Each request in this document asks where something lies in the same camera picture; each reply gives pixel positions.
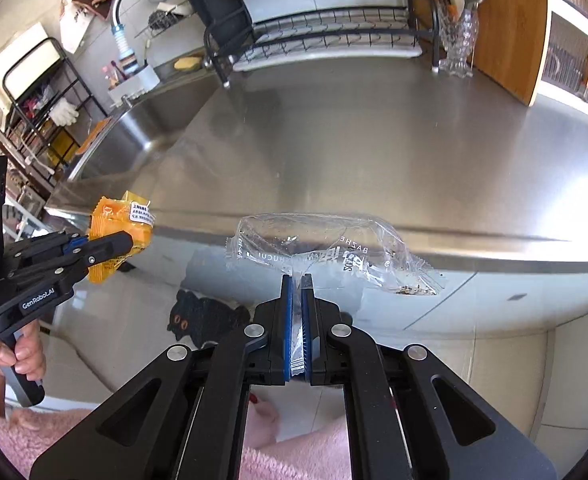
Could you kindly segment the person's left hand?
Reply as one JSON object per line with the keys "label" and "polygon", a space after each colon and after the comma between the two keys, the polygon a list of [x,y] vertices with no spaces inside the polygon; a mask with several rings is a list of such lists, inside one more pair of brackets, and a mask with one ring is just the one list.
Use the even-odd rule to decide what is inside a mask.
{"label": "person's left hand", "polygon": [[18,374],[25,375],[30,380],[44,378],[47,364],[38,321],[32,321],[21,329],[21,336],[18,337],[14,349],[0,341],[1,367],[14,367]]}

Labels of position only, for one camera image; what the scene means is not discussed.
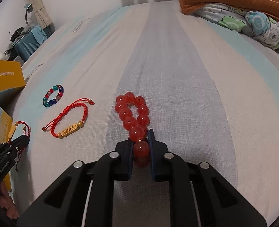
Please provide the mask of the person's left hand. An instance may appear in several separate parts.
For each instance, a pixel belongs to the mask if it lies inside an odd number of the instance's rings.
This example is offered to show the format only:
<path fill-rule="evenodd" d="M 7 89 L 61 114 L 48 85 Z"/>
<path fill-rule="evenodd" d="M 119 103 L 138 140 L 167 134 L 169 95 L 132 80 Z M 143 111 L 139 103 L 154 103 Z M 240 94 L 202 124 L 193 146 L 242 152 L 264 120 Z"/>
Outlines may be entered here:
<path fill-rule="evenodd" d="M 0 184 L 0 207 L 6 209 L 6 214 L 10 219 L 17 219 L 19 214 L 16 205 L 14 204 L 5 183 Z"/>

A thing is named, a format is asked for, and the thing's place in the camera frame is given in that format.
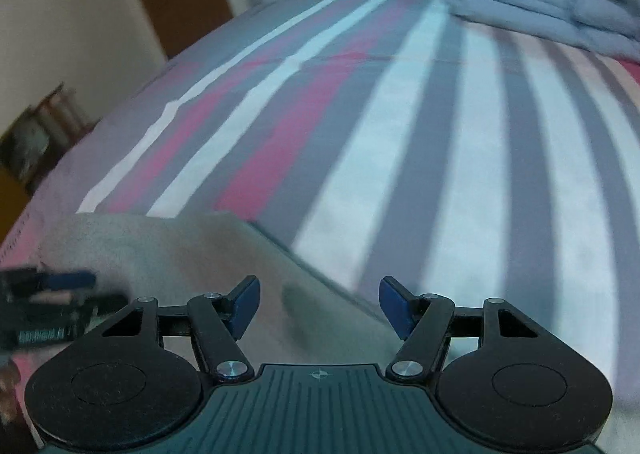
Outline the grey pants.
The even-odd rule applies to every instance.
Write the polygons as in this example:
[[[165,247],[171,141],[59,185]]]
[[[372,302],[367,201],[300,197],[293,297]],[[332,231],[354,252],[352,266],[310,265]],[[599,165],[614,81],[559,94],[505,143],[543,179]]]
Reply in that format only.
[[[59,221],[32,254],[55,271],[90,270],[101,291],[183,305],[259,278],[259,309],[240,341],[262,363],[385,366],[400,341],[379,310],[298,265],[230,213],[175,219],[75,214]]]

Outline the striped pink grey bedsheet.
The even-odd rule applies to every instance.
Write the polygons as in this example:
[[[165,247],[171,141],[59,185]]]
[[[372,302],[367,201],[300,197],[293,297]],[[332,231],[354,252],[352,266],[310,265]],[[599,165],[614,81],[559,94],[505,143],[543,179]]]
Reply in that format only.
[[[75,213],[257,225],[363,300],[393,275],[502,297],[611,380],[639,448],[639,67],[442,0],[256,8],[171,59],[60,161],[1,248]]]

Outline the cluttered wooden shelf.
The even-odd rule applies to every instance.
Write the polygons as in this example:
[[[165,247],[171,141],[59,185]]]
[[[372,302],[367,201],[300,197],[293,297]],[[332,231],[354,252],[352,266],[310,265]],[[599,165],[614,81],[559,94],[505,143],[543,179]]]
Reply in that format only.
[[[64,82],[28,106],[1,135],[1,164],[32,195],[58,162],[96,127]]]

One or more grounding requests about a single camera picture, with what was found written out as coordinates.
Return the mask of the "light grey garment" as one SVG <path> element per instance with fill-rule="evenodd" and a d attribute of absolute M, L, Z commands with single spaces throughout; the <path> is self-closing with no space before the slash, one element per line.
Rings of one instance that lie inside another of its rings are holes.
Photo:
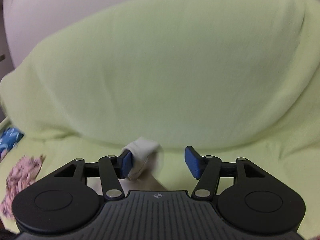
<path fill-rule="evenodd" d="M 133 167 L 121 186 L 124 193 L 129 191 L 166 191 L 167 189 L 153 176 L 158 165 L 158 155 L 162 148 L 158 142 L 140 137 L 121 149 L 129 150 L 133 157 Z"/>

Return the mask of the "light green sofa cover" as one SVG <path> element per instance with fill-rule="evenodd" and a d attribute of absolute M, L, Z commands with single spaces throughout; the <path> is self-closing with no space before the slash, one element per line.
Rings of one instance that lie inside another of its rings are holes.
<path fill-rule="evenodd" d="M 23 139 L 1 163 L 1 196 L 22 158 L 41 179 L 140 137 L 154 170 L 191 190 L 184 148 L 244 156 L 296 190 L 299 227 L 319 235 L 319 0 L 129 0 L 39 42 L 1 80 Z"/>

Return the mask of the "pink floral cloth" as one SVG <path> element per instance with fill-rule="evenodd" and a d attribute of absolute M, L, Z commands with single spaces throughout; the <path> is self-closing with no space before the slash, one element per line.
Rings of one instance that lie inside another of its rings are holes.
<path fill-rule="evenodd" d="M 44 160 L 44 155 L 37 158 L 23 156 L 11 169 L 6 179 L 5 196 L 1 202 L 1 214 L 5 218 L 14 220 L 12 202 L 21 191 L 35 183 Z"/>

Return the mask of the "blue patterned cloth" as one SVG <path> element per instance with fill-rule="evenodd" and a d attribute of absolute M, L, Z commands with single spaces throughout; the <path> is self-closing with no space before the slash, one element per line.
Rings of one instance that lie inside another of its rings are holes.
<path fill-rule="evenodd" d="M 4 130 L 1 134 L 1 159 L 17 145 L 23 136 L 24 134 L 15 127 L 9 127 Z"/>

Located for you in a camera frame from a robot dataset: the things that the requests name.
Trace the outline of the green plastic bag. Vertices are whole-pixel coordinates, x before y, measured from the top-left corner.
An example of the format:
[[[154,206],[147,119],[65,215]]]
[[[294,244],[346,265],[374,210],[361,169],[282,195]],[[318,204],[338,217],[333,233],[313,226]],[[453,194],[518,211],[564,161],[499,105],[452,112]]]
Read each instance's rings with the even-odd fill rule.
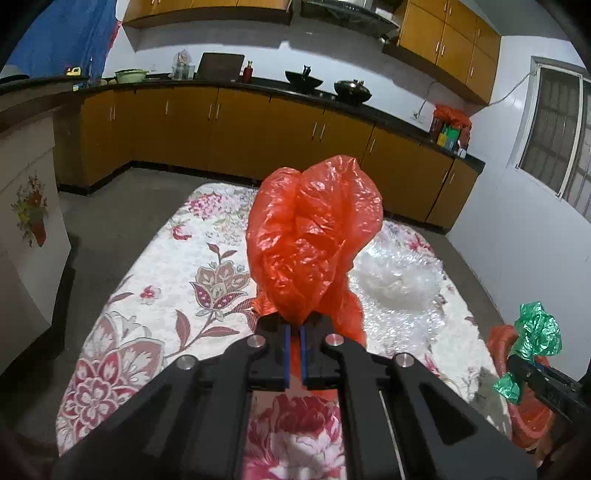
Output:
[[[518,338],[507,359],[517,356],[534,365],[537,356],[554,356],[562,351],[560,326],[540,301],[522,304],[514,327]],[[494,389],[510,403],[519,405],[524,385],[525,381],[508,369],[494,384]]]

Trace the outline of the clear bubble wrap sheet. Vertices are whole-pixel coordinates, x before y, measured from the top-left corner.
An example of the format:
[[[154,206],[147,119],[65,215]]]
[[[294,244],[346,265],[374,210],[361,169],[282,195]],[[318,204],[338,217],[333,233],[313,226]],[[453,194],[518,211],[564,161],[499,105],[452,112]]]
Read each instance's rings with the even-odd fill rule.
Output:
[[[412,251],[385,231],[356,256],[349,286],[363,307],[368,350],[420,358],[445,326],[442,262]]]

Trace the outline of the red plastic bag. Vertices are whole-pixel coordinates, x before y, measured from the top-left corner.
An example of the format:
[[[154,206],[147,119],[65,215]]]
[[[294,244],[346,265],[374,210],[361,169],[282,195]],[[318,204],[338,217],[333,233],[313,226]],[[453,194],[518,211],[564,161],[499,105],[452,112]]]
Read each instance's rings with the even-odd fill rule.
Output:
[[[325,314],[335,332],[365,344],[349,271],[382,226],[382,196],[355,158],[277,169],[259,187],[245,233],[253,309],[279,313],[295,327],[311,313]]]

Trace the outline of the red mesh trash basket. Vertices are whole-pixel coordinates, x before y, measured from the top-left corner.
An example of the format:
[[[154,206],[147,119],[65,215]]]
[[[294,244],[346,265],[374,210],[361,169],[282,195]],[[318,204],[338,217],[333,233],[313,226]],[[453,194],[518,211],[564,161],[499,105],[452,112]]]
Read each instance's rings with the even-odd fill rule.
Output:
[[[507,355],[517,339],[517,331],[511,325],[491,329],[487,347],[499,376],[507,372]],[[521,403],[509,404],[508,408],[512,422],[512,441],[526,450],[535,449],[551,427],[552,411],[535,398],[529,387],[524,388]]]

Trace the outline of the wooden kitchen cabinets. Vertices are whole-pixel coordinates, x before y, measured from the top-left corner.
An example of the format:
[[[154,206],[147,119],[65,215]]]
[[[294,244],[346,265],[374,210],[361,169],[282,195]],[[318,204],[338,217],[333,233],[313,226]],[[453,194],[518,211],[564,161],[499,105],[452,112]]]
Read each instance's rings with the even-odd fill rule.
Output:
[[[367,67],[370,53],[381,51],[429,75],[466,101],[489,103],[497,73],[500,35],[460,1],[389,1],[385,18],[401,26],[392,40],[375,39],[315,19],[327,34],[290,39],[287,66],[294,53],[341,59]],[[293,27],[301,1],[132,1],[123,25],[137,30],[197,21],[243,21]]]
[[[57,180],[76,191],[131,163],[256,183],[281,167],[347,155],[388,214],[441,231],[454,226],[484,169],[369,107],[249,89],[98,89],[59,109],[54,131]]]

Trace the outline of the upper wooden kitchen cabinets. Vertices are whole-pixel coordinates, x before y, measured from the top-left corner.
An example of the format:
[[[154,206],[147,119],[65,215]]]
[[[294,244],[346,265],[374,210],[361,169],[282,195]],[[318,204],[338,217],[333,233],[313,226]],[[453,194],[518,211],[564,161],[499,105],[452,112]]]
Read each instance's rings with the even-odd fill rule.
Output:
[[[381,51],[429,75],[466,101],[489,103],[497,73],[500,35],[460,1],[389,1],[385,18],[401,26],[392,40],[375,39],[315,19],[327,34],[290,39],[287,66],[294,53],[341,59],[367,67],[370,53]],[[301,1],[132,1],[123,25],[137,30],[197,21],[243,21],[293,27]]]

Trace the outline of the floral tablecloth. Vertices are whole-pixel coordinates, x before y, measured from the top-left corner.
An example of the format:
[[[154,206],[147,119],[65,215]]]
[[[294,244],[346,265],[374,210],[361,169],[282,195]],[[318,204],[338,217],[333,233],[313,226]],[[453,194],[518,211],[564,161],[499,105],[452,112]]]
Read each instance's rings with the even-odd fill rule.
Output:
[[[65,453],[182,354],[207,359],[252,333],[256,283],[245,230],[256,193],[209,183],[195,189],[115,288],[86,337],[64,392],[56,440]],[[381,231],[437,258],[415,229]],[[443,268],[446,324],[418,358],[500,432],[512,429],[494,391],[497,372],[472,314]],[[341,412],[332,392],[294,381],[253,399],[243,472],[249,479],[342,479]]]

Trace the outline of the white cabinet with flower decal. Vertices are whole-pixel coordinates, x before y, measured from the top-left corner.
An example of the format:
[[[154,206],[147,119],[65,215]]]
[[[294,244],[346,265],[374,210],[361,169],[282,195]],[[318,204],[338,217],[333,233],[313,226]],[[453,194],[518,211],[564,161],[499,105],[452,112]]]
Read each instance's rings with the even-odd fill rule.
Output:
[[[71,245],[54,170],[53,116],[1,134],[1,369],[52,325]]]

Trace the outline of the barred window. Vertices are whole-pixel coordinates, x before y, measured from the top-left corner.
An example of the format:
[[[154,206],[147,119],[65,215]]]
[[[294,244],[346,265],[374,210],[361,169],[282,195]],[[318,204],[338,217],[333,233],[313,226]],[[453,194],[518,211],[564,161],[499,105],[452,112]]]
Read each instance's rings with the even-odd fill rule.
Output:
[[[536,95],[517,167],[590,218],[590,77],[562,66],[536,67]]]

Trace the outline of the black wok with lid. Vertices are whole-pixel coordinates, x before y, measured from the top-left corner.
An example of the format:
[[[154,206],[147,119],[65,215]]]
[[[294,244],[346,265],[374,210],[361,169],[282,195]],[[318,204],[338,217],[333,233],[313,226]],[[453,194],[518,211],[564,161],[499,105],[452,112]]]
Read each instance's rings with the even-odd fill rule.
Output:
[[[372,93],[361,80],[339,80],[334,83],[339,100],[352,105],[363,104],[372,98]]]

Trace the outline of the red bottle on counter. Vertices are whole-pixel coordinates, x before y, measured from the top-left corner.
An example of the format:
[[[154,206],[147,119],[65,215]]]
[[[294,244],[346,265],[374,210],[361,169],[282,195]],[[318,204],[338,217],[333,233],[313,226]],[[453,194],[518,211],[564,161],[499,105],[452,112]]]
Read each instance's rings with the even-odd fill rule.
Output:
[[[252,60],[247,61],[245,69],[242,71],[242,82],[249,83],[252,80]]]

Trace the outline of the dark cutting board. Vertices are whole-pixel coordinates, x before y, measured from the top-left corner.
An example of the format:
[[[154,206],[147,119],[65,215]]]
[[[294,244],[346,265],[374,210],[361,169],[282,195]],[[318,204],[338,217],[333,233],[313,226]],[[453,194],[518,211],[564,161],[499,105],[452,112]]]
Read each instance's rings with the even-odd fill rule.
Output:
[[[245,55],[235,53],[204,52],[201,55],[196,80],[235,82],[239,79]]]

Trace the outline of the black wok left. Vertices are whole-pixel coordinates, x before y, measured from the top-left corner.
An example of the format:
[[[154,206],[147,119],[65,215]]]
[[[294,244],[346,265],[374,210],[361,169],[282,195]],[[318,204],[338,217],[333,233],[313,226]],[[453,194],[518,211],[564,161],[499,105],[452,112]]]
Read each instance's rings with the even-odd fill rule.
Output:
[[[284,76],[295,90],[301,92],[314,91],[324,83],[322,79],[315,78],[311,75],[311,66],[308,65],[304,65],[301,72],[286,71],[284,72]]]

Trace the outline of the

=== TASK TO COMPLETE ===
From the records above, pick out and copy each line holding the word "green".

=== ANSWER TO THIS PROBLEM ===
Return the mask of the "light green sofa cover" as one SVG <path> element per instance with fill-rule="evenodd" and a d attribute of absolute M, L, Z commands with single spaces throughout; the <path> is self-closing with no space before the slash, one element per line.
Trace the outline of the green plastic bag. Vertices are whole-pixel coordinates, x before y, measured from the top-left corner.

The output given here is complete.